Some would say that Elizabeth’s desire for submission is nothing more than a reenactment of traditional male domination. They would claim that sexual arrangements in which one partner is dominant and controlling, the other passive and weak, are inherently hierarchical and oppressive, nothing more than a sexist replay of patriarchy. But prisoners rarely have the desire to pretend they are prisoners. Only the free can choose to make believe. To my thinking, being able to play with roles goes some way toward indicating that you’re no longer controlled by them. Play has the potential to disrupt the very notion of gender categorization. For Elizabeth, being controlled sexually is itself a subversive act that is ultimately liberating.
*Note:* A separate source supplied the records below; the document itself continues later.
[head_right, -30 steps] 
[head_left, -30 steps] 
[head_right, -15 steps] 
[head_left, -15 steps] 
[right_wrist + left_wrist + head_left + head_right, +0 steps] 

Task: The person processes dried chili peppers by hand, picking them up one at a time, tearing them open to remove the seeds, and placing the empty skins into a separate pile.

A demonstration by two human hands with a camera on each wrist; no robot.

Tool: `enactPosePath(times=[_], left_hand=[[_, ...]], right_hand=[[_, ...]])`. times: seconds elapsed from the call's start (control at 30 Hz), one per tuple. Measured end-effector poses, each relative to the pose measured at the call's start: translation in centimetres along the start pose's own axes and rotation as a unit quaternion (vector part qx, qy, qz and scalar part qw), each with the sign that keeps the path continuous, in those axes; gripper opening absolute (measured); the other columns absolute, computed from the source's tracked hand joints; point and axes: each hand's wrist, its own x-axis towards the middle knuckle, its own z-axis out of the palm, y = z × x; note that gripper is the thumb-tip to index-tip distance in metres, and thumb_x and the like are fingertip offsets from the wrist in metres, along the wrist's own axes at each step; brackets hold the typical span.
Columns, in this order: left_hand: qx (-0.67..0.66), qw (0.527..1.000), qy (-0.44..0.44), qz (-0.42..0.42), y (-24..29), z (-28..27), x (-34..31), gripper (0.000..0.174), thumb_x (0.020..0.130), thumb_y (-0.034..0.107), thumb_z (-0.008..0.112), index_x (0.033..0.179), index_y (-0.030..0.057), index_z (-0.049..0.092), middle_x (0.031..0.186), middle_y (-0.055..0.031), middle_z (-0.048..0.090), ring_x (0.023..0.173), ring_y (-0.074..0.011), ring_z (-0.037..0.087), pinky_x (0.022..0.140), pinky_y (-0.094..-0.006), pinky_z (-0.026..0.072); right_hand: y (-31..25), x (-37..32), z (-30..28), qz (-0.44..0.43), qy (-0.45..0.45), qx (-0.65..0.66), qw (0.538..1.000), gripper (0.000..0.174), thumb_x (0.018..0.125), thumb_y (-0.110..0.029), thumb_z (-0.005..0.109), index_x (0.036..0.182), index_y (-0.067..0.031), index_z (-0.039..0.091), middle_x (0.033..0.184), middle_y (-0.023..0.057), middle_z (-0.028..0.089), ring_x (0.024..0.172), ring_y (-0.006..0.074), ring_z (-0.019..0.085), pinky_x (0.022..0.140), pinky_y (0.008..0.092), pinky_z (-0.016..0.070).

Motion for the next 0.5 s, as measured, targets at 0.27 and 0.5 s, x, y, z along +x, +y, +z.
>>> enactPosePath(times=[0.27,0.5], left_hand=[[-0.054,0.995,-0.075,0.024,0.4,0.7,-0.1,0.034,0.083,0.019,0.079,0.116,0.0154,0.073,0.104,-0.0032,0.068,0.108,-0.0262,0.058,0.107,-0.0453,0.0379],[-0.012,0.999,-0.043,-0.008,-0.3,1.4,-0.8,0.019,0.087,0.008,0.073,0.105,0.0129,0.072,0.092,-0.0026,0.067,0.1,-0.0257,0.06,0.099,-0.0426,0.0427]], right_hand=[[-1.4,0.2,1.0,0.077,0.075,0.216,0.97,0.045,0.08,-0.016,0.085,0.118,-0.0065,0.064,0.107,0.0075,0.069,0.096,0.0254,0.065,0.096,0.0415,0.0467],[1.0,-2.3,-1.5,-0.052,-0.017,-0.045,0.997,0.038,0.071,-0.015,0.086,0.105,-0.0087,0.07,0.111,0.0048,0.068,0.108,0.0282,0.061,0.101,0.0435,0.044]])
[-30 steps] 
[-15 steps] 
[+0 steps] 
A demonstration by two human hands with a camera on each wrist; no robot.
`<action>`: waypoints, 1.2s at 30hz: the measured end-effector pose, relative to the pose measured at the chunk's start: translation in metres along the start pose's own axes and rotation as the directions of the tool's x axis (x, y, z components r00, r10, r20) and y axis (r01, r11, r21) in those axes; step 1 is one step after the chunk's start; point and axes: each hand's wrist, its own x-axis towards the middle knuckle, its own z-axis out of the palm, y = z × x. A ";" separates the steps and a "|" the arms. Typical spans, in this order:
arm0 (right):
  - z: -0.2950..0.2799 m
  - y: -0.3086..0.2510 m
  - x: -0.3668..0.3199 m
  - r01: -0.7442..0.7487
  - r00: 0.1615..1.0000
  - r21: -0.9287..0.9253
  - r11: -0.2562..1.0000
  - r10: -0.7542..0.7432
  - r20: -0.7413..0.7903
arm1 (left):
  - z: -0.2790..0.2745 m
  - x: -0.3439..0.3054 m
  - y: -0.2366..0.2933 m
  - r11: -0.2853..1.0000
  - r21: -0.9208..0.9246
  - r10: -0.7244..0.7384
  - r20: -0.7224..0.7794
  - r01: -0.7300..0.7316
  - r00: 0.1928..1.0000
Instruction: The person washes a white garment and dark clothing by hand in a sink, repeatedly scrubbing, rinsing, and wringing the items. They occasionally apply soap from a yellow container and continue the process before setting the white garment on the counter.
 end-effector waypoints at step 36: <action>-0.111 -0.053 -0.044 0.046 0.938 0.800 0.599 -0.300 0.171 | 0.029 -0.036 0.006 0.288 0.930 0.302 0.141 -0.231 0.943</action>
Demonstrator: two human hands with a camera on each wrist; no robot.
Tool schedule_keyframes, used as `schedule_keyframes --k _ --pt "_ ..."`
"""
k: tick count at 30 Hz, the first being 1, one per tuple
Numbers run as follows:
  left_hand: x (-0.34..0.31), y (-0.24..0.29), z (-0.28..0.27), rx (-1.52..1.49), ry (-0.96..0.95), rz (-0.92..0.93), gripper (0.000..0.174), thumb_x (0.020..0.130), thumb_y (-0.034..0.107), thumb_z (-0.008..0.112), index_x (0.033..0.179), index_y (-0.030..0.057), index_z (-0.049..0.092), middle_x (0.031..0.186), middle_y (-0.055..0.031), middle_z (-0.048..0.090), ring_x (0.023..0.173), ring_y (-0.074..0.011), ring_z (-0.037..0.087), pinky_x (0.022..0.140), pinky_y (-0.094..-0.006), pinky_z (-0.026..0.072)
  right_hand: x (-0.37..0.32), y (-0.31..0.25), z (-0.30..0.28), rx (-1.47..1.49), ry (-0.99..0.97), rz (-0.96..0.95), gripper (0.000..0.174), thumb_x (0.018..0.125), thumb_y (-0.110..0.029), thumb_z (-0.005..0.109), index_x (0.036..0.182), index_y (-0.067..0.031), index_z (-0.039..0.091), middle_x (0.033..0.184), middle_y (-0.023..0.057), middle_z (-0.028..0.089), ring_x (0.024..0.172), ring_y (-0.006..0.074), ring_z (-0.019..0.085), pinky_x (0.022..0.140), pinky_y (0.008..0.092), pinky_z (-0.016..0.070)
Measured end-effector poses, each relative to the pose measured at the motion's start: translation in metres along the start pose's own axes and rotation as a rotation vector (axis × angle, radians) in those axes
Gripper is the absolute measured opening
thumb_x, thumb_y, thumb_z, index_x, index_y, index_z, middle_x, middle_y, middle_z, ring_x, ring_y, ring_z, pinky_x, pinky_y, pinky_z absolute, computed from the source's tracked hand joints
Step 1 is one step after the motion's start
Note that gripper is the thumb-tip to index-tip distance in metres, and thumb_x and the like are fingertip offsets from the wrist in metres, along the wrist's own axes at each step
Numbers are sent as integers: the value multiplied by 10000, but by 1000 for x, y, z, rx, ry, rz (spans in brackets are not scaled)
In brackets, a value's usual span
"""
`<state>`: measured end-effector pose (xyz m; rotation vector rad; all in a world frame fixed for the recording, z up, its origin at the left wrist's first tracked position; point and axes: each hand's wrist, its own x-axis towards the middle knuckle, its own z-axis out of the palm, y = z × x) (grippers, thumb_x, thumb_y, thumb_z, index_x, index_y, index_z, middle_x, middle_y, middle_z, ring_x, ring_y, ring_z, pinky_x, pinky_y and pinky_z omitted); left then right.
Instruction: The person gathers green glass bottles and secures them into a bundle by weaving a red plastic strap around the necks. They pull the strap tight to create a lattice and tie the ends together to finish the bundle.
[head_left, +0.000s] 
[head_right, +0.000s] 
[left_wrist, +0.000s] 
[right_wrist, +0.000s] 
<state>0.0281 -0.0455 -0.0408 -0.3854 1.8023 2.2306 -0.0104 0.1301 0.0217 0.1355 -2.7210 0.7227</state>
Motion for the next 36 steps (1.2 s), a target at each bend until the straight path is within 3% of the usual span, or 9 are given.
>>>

The same is true for Marcus, who heads the research and development unit of a large international software company. He is a classic type A man: competitive, ambitious, spending more time in the air than on the ground. His tough-mindedness and aggressiveness have made him a natural leader in his highly competitive field. The word “power” is attached to many of his activities and often turns up in his conversation. He takes power walks, drinks power drinks, does power lunches, and recharges during ten-minute power naps. And in his free time, he likes a good spanking.